Beginning with the line that holds "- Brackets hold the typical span" and ending with the last line of the entries below, copy every line exactly and nothing else, with the pictures left out.

Listed records:

=-=-=-=-=

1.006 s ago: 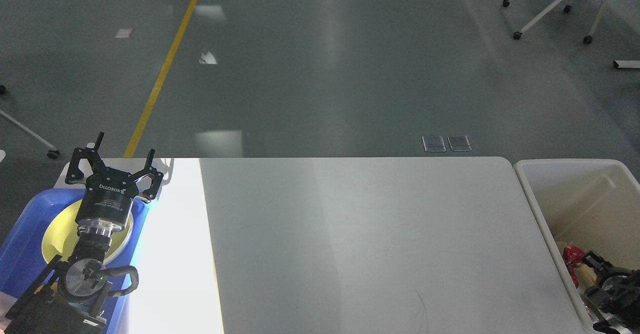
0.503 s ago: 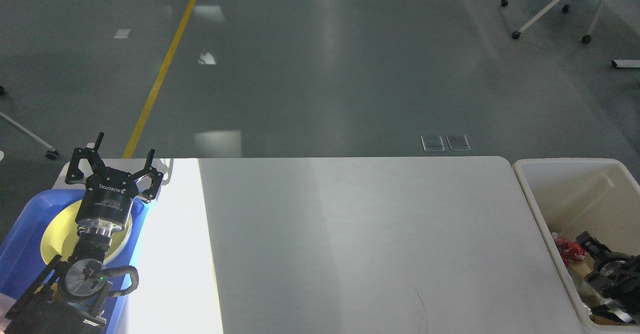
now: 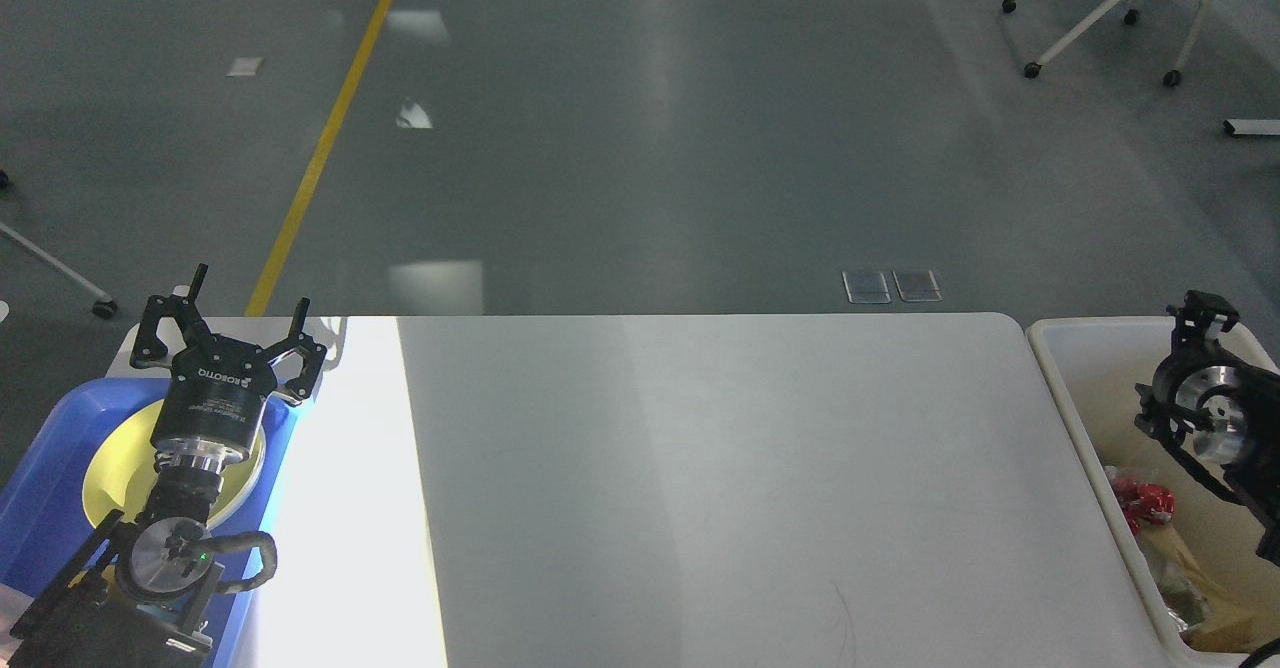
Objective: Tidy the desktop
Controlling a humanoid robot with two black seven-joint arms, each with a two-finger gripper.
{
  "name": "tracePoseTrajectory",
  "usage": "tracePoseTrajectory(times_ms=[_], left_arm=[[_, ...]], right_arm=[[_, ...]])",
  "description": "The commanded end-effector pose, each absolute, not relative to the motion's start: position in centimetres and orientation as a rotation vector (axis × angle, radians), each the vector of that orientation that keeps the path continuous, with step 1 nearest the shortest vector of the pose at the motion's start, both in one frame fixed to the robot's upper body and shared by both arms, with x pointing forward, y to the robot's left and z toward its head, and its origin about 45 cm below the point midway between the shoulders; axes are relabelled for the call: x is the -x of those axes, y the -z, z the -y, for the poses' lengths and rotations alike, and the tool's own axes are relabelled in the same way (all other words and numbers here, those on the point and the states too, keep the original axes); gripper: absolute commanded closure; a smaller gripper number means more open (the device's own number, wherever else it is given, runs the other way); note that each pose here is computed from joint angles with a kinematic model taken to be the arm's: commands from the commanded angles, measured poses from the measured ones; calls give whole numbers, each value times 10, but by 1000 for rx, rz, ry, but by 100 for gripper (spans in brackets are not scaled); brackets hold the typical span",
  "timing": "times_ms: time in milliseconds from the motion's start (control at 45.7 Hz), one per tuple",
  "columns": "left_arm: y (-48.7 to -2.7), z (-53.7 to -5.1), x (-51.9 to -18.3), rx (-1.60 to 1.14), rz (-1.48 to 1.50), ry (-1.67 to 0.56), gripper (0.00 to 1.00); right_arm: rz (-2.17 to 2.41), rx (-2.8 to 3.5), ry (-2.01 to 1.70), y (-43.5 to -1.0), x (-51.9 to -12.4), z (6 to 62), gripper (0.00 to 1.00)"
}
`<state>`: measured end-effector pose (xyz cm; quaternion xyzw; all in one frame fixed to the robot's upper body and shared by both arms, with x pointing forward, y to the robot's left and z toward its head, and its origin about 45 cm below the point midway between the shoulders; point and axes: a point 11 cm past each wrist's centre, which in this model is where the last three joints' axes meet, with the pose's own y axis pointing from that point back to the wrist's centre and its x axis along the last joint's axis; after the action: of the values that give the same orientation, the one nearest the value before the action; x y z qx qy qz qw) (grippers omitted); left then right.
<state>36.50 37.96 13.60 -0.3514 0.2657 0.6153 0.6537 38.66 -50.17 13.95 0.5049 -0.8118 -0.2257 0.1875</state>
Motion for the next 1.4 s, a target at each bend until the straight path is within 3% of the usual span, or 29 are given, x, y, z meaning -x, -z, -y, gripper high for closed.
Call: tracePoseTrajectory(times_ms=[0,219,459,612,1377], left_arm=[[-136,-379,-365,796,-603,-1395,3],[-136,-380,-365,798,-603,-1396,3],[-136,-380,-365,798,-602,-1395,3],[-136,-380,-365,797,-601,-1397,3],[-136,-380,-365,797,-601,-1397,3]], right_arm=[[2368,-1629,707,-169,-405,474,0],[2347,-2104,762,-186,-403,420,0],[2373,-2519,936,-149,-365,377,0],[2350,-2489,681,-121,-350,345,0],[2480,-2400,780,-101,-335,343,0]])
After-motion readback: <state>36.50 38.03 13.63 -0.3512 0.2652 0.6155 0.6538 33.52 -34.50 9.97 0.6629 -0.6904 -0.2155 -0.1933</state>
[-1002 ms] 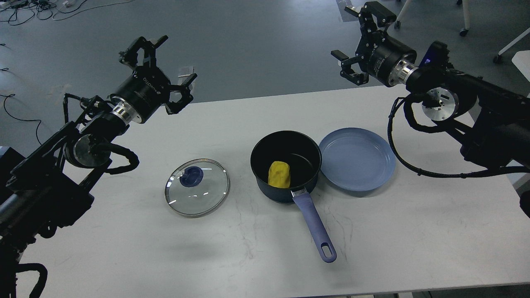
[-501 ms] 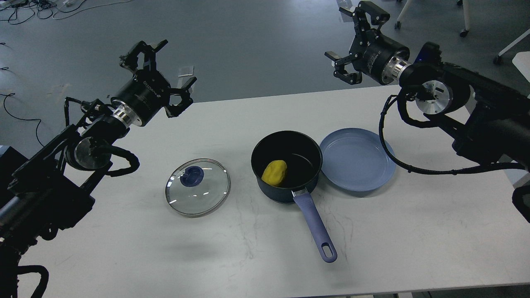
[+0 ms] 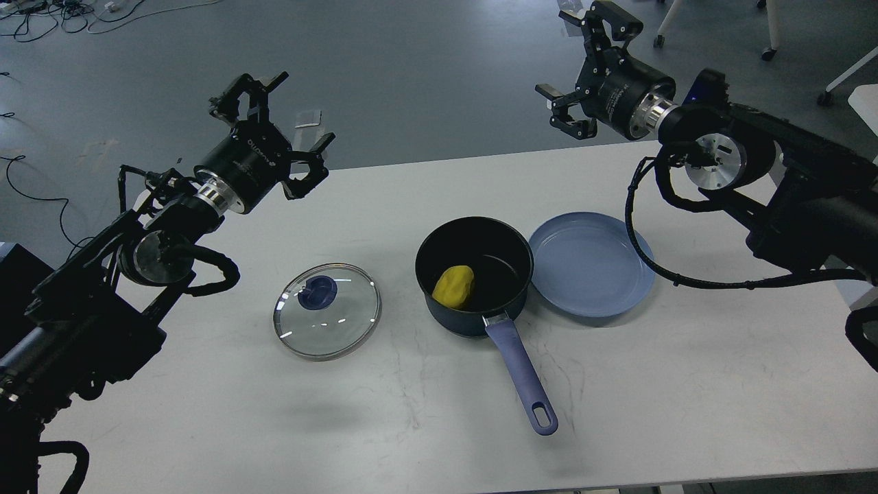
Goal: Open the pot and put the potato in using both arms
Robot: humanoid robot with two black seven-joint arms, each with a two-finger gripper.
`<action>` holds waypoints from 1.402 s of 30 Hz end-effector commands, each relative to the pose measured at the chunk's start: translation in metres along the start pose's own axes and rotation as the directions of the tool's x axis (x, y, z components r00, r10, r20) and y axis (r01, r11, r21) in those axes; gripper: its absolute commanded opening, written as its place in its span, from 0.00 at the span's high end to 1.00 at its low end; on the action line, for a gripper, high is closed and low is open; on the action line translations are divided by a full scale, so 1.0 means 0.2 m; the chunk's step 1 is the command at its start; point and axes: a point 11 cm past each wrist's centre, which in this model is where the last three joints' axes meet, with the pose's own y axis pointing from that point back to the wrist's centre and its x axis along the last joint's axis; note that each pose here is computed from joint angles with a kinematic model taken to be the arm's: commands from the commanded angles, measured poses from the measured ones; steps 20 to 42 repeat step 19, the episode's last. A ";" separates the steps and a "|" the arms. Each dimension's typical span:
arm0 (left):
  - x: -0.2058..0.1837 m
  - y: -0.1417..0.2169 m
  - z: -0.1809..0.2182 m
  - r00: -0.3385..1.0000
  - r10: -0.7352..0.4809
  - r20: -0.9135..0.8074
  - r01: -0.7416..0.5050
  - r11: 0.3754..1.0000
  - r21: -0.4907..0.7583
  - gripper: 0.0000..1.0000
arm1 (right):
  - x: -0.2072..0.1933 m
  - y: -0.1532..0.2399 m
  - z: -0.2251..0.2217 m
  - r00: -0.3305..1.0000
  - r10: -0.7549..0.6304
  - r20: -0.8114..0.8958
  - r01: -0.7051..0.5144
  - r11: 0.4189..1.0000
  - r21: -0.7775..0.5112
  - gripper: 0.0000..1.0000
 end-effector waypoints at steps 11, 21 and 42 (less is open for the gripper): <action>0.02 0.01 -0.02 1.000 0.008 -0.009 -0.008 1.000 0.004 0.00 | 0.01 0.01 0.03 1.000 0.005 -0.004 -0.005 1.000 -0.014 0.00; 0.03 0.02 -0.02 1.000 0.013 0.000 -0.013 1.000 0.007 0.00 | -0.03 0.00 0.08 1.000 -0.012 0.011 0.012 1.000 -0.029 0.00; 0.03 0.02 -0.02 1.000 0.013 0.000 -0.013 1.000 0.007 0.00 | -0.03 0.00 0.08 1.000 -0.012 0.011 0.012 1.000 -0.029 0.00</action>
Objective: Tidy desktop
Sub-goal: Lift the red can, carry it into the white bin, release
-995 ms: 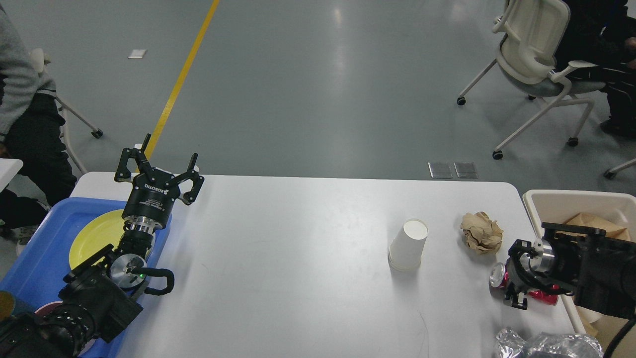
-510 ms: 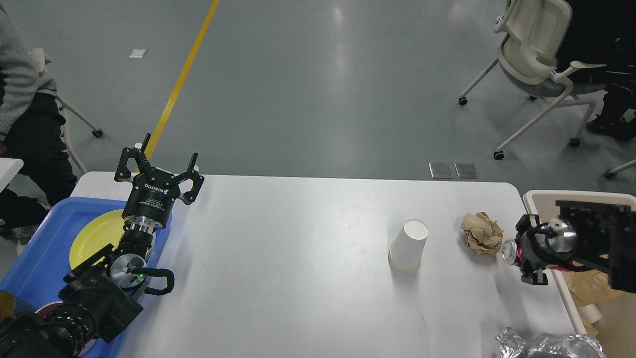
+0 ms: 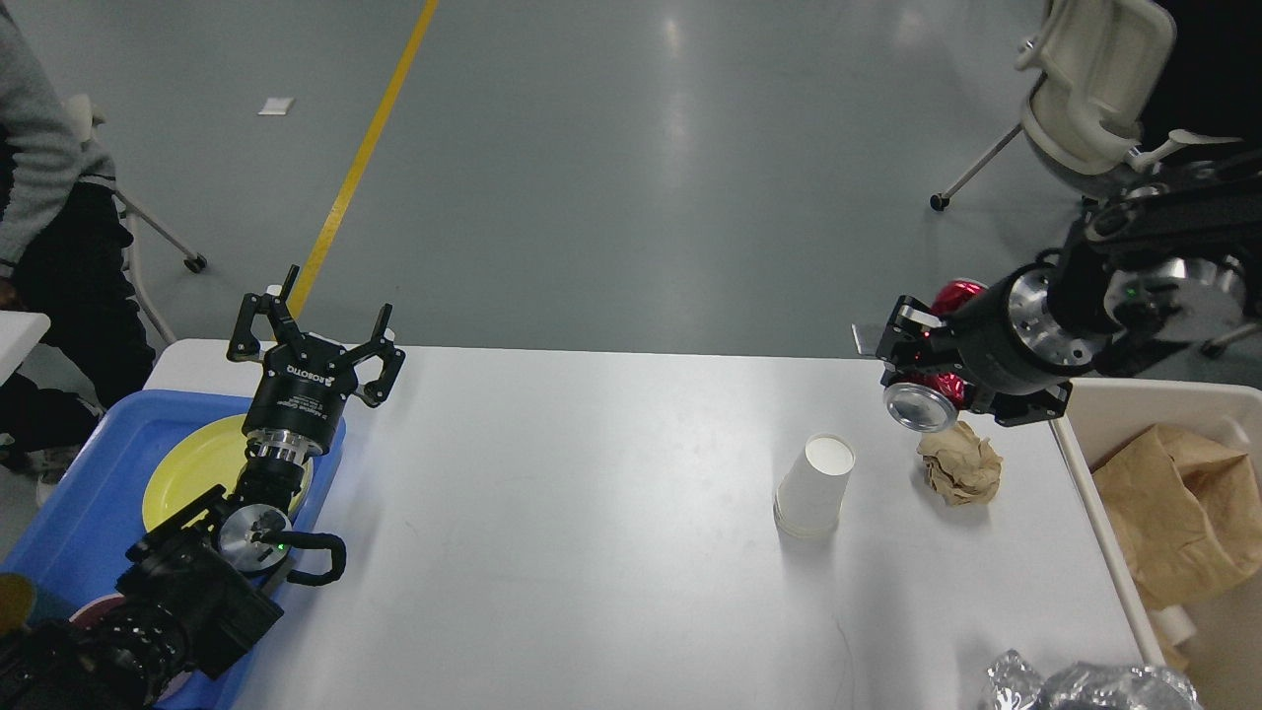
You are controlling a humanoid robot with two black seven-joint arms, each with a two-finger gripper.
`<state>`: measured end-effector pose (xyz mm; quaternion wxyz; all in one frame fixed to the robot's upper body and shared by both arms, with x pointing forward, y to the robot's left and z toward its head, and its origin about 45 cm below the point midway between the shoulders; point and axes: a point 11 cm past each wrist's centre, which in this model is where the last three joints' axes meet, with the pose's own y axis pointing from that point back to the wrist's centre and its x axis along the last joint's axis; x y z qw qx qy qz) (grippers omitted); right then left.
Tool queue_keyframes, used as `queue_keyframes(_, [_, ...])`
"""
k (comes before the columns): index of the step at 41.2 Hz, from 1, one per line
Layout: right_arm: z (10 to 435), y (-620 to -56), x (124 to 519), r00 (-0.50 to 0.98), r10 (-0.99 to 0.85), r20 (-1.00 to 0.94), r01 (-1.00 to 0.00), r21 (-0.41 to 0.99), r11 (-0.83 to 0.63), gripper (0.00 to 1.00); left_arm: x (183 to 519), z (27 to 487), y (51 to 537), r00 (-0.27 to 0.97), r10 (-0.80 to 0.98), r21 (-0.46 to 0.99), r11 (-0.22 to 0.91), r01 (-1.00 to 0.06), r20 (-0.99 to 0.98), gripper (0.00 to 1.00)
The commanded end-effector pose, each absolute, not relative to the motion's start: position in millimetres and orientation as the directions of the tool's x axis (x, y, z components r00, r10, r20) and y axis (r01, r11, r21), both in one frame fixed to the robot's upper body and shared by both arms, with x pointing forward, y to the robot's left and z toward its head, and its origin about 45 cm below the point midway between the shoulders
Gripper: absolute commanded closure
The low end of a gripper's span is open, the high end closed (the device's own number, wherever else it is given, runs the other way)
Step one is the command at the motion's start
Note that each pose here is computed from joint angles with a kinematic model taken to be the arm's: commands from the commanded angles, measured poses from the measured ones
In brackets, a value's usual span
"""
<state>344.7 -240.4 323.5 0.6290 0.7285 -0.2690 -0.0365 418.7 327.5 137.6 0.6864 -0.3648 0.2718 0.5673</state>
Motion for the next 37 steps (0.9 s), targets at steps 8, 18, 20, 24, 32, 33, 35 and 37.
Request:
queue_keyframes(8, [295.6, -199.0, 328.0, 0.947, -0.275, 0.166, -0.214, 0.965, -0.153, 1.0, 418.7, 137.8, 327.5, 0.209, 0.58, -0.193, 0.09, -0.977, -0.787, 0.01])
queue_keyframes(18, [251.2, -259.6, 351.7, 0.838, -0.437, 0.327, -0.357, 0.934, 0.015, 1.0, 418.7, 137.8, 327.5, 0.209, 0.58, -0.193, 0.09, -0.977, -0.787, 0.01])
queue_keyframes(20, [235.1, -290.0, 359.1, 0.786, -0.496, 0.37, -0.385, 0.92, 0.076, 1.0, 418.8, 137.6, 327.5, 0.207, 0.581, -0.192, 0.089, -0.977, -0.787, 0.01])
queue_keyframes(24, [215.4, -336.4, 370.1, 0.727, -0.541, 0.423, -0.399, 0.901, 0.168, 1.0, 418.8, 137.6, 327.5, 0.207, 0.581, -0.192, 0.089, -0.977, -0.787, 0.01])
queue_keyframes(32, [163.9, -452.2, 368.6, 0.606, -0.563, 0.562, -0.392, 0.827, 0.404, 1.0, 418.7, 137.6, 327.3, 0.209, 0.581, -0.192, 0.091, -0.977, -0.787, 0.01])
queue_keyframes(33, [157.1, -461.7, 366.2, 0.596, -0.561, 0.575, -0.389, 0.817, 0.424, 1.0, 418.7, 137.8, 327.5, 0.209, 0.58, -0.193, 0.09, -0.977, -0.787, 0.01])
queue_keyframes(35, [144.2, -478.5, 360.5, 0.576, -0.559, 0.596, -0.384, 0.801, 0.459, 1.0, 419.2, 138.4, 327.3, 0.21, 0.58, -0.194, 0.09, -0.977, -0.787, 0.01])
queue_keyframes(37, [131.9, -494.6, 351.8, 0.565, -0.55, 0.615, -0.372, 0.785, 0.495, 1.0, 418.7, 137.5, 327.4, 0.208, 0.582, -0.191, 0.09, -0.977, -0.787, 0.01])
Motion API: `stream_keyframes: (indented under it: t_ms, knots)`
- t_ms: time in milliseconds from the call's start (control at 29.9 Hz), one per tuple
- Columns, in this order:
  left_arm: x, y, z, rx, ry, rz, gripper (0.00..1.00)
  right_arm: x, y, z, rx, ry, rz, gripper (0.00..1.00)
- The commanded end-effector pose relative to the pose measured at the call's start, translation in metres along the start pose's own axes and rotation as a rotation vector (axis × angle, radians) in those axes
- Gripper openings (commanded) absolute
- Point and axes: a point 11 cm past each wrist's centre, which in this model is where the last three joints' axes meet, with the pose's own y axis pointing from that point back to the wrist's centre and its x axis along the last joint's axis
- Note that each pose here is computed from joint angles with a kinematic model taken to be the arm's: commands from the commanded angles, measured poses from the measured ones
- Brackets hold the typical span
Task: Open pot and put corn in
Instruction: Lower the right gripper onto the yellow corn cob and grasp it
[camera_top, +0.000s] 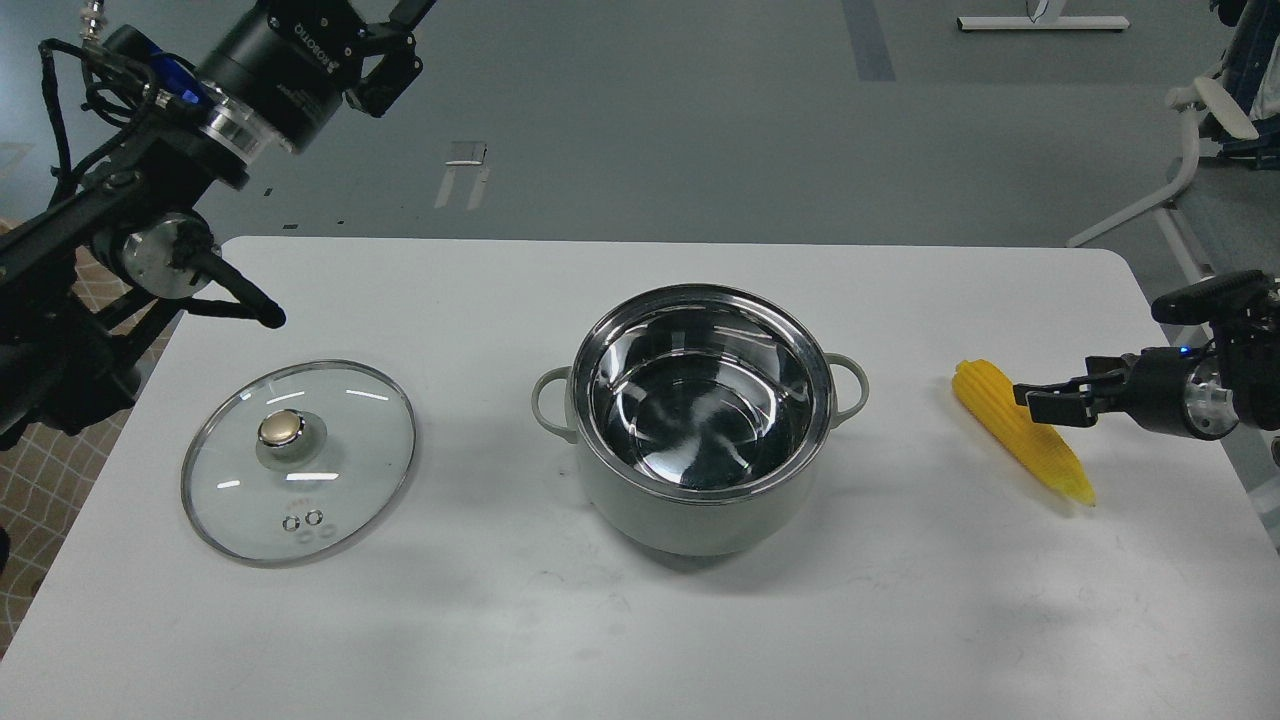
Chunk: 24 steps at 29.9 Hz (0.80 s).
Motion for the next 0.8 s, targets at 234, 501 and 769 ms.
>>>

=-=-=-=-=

Answer section:
- Brackets hold the typical span
Task: Open pot and put corn in
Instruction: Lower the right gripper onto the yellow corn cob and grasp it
[camera_top, +0.000s] 
Chunk: 24 steps at 29.9 Hz (0.80 s).
Motion for the next 0.8 s, targets at 234, 501 and 769 ms.
>>>

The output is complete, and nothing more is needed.